We Mourn Like Elephants

As you no doubt are aware, Elephants grieve. They stand by their loved ones and shed tears. They bury them, even recognize the bones of friends and family; and even can pick out their loved one’s skull from a group of others. They stay by the bodies or come to visit loved ones after death. Like something calls them maybe? Who knows. But they are fascinating.

When one animal dies, they will each need to assess how their social group has changed and how to re-evaluate themselves within this new hierarchy. The whole dynamic changes, and they need to know where they fit in within the crowd.
Read more: DailyMail | Elephants Really Grieve Like Us

I, of course, know something of how you felt after Grandma’s death. That decade after, when you were coming to grips with her loss, as well as the realignment of our universe her death had brought. Not entirely, though, since I see now that her death helped me to deal with yours.

I saw, even with your black, sobbing loss, you eventually take the reins and did the best you could.

That’s what I’m doing now I suppose, 3 years on since Tim died, I’m re-evaluating.

Don’t worry, you know Mom, I’ve got you all sorted (well, more or less).

Tim didn’t have the benefit of your wisdom, and our matriarchal structure. Where grief becomes a passage time, alive with stories, tears and laughing, as memories are shared. Like a re-aligning of the social universe of the family, I always found death to be that way with us.

At his funeral, after when we all stood at his grave, each of us saw the lone gull making lazy circles over our heads. Well, we did, not one person in his families eyes left the grass at our feet.

I have thought since it was like we all grabbed a hold of his kite-string, and moved him over into our patch of sunlight. Rotten rat he could be, even so, we know grief. We know its struggles, its denials, and its realities. Dad and Lex did that for me, to show me he was now part of us, and thus gave me that one less thing to drag behind me as I mourned his loss.

For some reason this month, I have felt this sadness sometimes. Even breaking down a little with my manager, when I mentioned he had died. I haven’t done that since the week after when just having to say “Tim died”, would have me once again a sobbing wreck.

Lately, my gut is saying that everything is going to change, more, and so that time with him is slowly fading, fading, into the background. Like a distant mirage, is that cottage by the lake, almost. Distant. Another me. Another time.

Their society is a very female-based hierarchy, and the loyalty that a herd shows to a matriarch is intensely strong. They will follow her wherever she goes: perhaps that is a manifestation of love of a different sort. [ibid]

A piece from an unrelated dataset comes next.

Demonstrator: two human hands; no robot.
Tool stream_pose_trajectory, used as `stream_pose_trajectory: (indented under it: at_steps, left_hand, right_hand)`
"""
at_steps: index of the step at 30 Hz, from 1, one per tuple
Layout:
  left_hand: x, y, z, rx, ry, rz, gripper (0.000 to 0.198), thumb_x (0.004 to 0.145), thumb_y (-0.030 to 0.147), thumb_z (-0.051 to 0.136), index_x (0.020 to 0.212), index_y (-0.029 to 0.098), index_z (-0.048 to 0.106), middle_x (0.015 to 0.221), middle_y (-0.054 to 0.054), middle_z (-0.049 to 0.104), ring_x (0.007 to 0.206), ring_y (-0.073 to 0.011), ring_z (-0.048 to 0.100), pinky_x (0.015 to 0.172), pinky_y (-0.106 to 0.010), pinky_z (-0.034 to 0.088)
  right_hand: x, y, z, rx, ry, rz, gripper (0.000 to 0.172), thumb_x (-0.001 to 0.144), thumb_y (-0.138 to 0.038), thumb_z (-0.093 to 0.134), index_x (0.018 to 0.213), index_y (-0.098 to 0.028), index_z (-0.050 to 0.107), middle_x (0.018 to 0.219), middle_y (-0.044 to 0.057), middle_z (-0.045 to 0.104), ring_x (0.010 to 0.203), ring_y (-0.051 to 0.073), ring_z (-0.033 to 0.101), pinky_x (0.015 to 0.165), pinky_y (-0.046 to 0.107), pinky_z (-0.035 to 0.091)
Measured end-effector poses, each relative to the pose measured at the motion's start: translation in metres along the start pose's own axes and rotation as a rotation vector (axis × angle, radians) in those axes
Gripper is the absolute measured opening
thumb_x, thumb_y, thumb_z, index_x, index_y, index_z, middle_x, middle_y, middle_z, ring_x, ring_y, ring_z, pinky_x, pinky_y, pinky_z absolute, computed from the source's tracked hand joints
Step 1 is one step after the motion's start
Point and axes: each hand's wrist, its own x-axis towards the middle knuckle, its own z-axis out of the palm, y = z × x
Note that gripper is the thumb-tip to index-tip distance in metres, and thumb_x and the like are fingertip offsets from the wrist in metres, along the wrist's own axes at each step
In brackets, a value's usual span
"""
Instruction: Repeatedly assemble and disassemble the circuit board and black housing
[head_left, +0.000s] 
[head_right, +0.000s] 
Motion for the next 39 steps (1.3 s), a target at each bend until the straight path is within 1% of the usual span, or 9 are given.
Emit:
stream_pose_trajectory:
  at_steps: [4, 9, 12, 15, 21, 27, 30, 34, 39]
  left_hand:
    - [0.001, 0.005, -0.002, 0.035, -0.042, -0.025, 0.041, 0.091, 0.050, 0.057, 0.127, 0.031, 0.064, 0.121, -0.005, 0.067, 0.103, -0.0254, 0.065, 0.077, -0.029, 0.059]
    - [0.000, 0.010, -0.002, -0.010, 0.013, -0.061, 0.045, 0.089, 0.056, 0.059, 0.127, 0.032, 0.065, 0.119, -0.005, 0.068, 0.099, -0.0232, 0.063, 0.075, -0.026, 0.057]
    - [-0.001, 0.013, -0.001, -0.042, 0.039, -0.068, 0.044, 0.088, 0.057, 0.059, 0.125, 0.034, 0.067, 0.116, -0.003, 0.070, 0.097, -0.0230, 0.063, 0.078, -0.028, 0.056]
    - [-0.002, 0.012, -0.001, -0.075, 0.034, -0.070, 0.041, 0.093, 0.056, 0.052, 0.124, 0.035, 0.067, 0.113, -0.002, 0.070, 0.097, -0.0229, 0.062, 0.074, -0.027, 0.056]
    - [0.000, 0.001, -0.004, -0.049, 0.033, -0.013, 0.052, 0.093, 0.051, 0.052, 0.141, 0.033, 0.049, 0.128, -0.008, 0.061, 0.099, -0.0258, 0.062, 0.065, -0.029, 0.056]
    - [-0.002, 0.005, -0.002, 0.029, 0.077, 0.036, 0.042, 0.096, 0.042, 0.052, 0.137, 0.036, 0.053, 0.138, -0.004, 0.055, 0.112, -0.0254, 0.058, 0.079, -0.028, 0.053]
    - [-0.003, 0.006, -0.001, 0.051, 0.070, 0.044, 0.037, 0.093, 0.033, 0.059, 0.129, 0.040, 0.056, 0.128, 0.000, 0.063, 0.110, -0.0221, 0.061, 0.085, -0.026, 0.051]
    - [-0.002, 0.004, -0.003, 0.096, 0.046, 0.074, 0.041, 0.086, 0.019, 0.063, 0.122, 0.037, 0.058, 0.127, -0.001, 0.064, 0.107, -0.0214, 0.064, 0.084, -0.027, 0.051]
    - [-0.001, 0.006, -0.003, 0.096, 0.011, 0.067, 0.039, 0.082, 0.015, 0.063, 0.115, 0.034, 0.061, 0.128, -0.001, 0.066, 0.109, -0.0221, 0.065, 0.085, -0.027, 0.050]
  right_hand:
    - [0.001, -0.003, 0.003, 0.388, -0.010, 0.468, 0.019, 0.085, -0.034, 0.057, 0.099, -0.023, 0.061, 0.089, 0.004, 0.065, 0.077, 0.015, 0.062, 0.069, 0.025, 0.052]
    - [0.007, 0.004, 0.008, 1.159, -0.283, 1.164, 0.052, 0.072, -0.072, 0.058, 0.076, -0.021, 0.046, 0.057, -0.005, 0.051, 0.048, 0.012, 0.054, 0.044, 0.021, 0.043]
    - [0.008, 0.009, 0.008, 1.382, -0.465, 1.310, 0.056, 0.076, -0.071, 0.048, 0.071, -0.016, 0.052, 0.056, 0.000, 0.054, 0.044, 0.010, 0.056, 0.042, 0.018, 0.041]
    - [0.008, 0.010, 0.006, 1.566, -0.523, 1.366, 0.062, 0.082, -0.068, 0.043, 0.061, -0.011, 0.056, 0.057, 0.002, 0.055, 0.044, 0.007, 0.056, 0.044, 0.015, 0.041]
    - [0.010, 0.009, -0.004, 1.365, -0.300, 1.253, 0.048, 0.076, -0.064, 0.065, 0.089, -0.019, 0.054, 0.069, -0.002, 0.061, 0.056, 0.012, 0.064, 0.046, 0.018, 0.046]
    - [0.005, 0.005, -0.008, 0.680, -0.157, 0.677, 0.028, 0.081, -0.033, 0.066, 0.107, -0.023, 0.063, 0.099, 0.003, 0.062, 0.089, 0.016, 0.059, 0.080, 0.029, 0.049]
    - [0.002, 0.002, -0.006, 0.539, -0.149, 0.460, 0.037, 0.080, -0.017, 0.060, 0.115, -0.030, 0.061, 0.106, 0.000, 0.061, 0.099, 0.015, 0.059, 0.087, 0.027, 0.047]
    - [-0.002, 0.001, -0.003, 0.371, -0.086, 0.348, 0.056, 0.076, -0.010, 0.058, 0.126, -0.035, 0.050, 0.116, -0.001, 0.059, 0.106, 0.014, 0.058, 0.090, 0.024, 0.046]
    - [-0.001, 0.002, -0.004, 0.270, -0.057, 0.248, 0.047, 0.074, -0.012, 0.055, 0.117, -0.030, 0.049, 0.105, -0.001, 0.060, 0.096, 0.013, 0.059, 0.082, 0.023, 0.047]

Irish on the stoopJust now, out on the stoop, a lone crow circles overhead, cawing to this quiet Sunday village. Dawn is breaking, I suppose he/she is saying. And I must soon get ready for another busy day awaits me.

Yet, I still am pondering my renewed grief, maybe just tis the season? Three years ago we were half way through his aborted radiation/chemo round. These were our days at Thameswood. Maybe that’s it.

The Celts believed that Crow was an omen of death and conflict. She was associated with death transitions. Another belief was that the birds were faeries who shape-shifted to cause troubles. Magickal qualities included bringing knowledge, shape-shifting, eloquence, prophecy, boldness, skill, knowledge, cunning, trickery and thievery.
[ Crow Symbolism ]

Those last three descriptors fit ol’Tim to a ‘t’. He was most definitely cunning, tricky and a bit of a thief. Yet he could also be eloquent, prophetic, bold and he certainly had skill; although he seemed loath to use it for his own good. And, I suppose, in the end, he brought me knowledge… of how to survive this world without being stepped on time and again.

Also, his death, and those four months I spent all alone afterwards, taught me how much I long for solitude sometimes. Embrace it, and today am loath to give away me to anyone who would interfere. Even that guy I met in late summer, you remember? The one who shared Tim’s birthday, well, he is long, long gone…poof…away with you. I highly doubt I’ll hear from him again. Ahem. (never mind, I’m not telling you…let’s just say… well, just never mind)

But maybe that’s where I am this month, back at Thameswood, remembering those last laughing days with him, before he became too sick to feel such joy.

That is the basic difference between the elephants and us, we know sometimes when it is coming. Unfortunately.